# MATERIALS PROVIDED
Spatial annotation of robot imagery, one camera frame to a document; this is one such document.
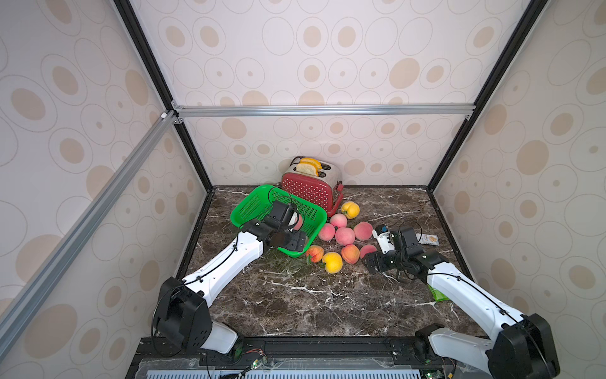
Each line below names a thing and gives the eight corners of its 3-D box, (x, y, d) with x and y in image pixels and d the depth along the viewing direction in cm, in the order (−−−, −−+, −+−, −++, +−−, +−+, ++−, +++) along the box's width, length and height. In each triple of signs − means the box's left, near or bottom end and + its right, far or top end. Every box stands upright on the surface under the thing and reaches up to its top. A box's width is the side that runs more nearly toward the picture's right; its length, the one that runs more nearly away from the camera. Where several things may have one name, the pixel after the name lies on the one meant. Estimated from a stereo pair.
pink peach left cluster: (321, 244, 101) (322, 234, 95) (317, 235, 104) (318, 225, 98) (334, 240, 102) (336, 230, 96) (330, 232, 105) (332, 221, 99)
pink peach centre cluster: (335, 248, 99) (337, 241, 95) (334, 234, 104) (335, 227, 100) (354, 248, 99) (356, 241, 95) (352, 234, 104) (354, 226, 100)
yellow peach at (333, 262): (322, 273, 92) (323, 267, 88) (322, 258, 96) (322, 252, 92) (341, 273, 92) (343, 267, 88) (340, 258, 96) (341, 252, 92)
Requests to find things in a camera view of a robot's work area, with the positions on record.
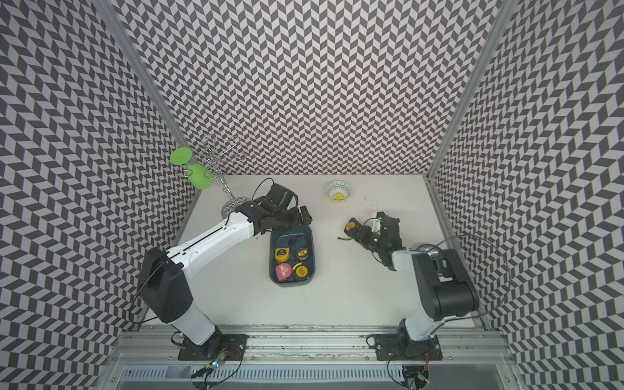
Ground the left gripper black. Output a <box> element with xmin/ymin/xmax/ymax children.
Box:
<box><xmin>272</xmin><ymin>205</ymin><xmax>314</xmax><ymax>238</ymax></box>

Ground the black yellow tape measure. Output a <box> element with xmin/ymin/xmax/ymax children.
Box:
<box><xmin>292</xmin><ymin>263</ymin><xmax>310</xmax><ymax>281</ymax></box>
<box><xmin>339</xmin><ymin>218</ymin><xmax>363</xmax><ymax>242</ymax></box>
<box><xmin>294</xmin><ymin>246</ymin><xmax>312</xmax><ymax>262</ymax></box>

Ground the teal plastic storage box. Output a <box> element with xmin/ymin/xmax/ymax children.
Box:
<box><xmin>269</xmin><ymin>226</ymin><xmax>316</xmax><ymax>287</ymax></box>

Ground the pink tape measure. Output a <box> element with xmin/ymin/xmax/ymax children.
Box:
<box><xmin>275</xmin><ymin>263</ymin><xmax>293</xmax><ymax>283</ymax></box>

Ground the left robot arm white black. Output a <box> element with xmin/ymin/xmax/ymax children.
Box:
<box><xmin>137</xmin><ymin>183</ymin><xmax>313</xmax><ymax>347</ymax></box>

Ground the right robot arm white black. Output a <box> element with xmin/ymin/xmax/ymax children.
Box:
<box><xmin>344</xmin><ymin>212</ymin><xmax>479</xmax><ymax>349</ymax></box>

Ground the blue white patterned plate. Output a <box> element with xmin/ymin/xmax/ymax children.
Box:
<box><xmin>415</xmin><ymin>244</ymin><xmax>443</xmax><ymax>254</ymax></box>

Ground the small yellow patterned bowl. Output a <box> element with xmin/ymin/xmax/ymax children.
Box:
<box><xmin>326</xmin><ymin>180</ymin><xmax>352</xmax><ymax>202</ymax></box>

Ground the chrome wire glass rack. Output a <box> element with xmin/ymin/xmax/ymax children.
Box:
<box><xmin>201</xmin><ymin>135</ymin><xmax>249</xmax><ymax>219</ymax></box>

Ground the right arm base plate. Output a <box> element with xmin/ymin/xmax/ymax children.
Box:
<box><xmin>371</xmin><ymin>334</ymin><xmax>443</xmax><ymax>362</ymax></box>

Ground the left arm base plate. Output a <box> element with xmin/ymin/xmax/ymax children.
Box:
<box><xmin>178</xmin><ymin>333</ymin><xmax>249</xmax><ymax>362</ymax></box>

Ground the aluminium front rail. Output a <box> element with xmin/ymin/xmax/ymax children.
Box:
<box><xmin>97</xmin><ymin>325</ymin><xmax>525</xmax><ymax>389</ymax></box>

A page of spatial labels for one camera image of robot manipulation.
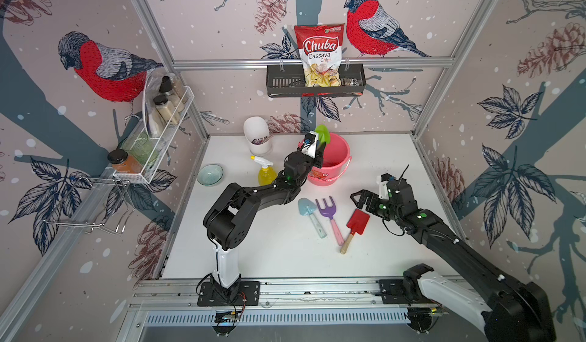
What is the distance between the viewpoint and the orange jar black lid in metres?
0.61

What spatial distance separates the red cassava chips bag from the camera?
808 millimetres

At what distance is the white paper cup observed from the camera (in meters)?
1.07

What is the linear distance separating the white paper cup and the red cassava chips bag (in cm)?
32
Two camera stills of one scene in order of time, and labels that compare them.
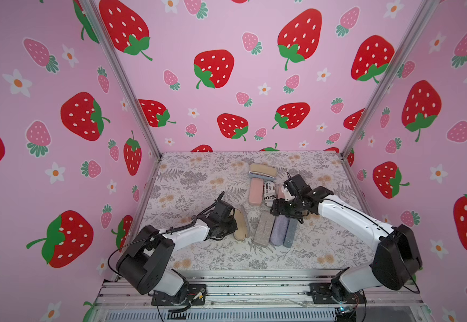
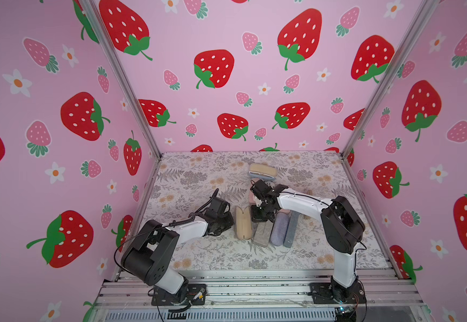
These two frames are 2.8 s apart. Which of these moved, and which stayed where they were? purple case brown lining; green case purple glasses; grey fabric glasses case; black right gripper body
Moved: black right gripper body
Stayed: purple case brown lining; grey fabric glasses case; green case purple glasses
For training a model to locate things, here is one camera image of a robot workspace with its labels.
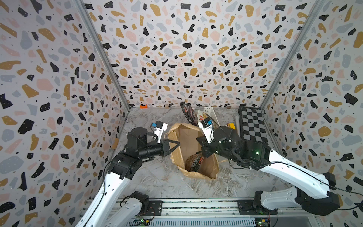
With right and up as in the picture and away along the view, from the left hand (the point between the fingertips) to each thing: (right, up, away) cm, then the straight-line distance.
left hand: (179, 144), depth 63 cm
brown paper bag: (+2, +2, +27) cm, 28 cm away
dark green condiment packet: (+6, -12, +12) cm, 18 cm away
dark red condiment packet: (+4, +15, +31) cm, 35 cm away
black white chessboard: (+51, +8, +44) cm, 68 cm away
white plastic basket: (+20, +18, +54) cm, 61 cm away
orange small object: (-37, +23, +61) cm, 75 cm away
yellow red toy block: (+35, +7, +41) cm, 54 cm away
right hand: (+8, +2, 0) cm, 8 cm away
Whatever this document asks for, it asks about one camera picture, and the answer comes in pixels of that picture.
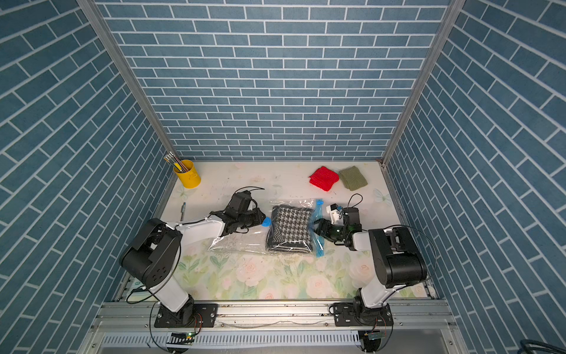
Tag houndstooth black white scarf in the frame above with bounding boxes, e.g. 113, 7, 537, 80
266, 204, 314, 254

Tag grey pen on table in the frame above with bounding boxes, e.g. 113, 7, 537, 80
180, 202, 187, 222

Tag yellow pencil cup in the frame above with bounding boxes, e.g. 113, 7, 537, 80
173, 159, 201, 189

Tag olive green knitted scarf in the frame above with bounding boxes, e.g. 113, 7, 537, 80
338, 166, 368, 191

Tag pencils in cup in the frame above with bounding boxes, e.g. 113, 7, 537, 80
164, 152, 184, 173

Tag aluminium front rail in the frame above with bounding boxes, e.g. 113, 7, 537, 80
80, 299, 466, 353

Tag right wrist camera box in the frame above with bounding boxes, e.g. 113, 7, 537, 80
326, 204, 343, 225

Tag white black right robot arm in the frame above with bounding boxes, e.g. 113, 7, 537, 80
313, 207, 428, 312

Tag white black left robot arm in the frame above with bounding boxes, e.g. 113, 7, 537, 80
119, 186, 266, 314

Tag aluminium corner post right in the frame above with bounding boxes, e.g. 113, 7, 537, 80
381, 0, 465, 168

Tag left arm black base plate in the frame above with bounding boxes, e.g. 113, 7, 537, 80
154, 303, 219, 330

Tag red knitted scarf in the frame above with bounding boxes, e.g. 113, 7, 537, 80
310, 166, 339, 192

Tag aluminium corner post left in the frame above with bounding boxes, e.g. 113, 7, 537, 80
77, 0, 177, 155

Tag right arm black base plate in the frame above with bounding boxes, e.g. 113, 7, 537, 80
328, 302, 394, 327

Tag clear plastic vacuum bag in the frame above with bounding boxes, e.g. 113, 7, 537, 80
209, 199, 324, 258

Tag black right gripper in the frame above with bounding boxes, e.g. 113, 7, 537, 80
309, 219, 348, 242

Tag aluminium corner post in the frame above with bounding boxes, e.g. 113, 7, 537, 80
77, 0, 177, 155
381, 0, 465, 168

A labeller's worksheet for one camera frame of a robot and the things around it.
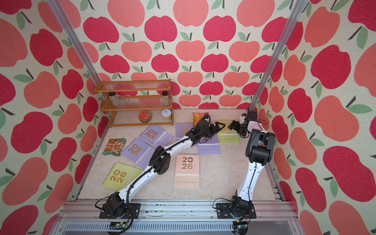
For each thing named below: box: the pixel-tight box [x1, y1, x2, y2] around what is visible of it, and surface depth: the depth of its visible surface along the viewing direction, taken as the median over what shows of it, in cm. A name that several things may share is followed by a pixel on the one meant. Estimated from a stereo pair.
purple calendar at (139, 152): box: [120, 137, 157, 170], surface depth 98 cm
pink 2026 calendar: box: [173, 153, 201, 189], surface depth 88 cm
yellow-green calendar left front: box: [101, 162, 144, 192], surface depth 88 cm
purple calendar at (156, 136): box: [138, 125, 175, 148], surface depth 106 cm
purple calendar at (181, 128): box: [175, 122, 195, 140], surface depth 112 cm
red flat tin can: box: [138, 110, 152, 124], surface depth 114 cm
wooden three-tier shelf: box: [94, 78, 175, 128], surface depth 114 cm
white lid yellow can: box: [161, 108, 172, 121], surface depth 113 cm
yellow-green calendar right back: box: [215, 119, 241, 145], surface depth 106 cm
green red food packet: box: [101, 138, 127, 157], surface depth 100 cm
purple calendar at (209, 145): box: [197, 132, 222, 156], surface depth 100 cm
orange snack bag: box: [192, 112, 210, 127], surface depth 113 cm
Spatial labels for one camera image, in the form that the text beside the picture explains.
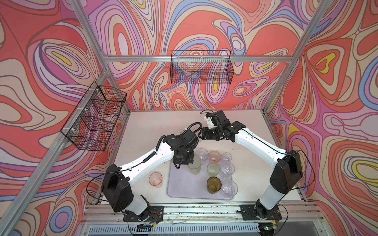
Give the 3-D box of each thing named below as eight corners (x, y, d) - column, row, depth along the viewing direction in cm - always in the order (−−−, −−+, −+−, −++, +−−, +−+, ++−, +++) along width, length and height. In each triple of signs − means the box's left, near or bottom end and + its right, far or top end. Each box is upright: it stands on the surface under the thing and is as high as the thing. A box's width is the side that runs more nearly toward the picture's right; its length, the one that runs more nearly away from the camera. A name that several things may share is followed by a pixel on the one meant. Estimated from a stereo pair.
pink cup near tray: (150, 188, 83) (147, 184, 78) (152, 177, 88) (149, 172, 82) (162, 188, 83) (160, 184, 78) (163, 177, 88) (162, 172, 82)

# PROBLEM DETAILS
How many lines of the entries contain the string "peach"? Answer with a number and no other words.

# RESPONSE FOR THIS EXERCISE
3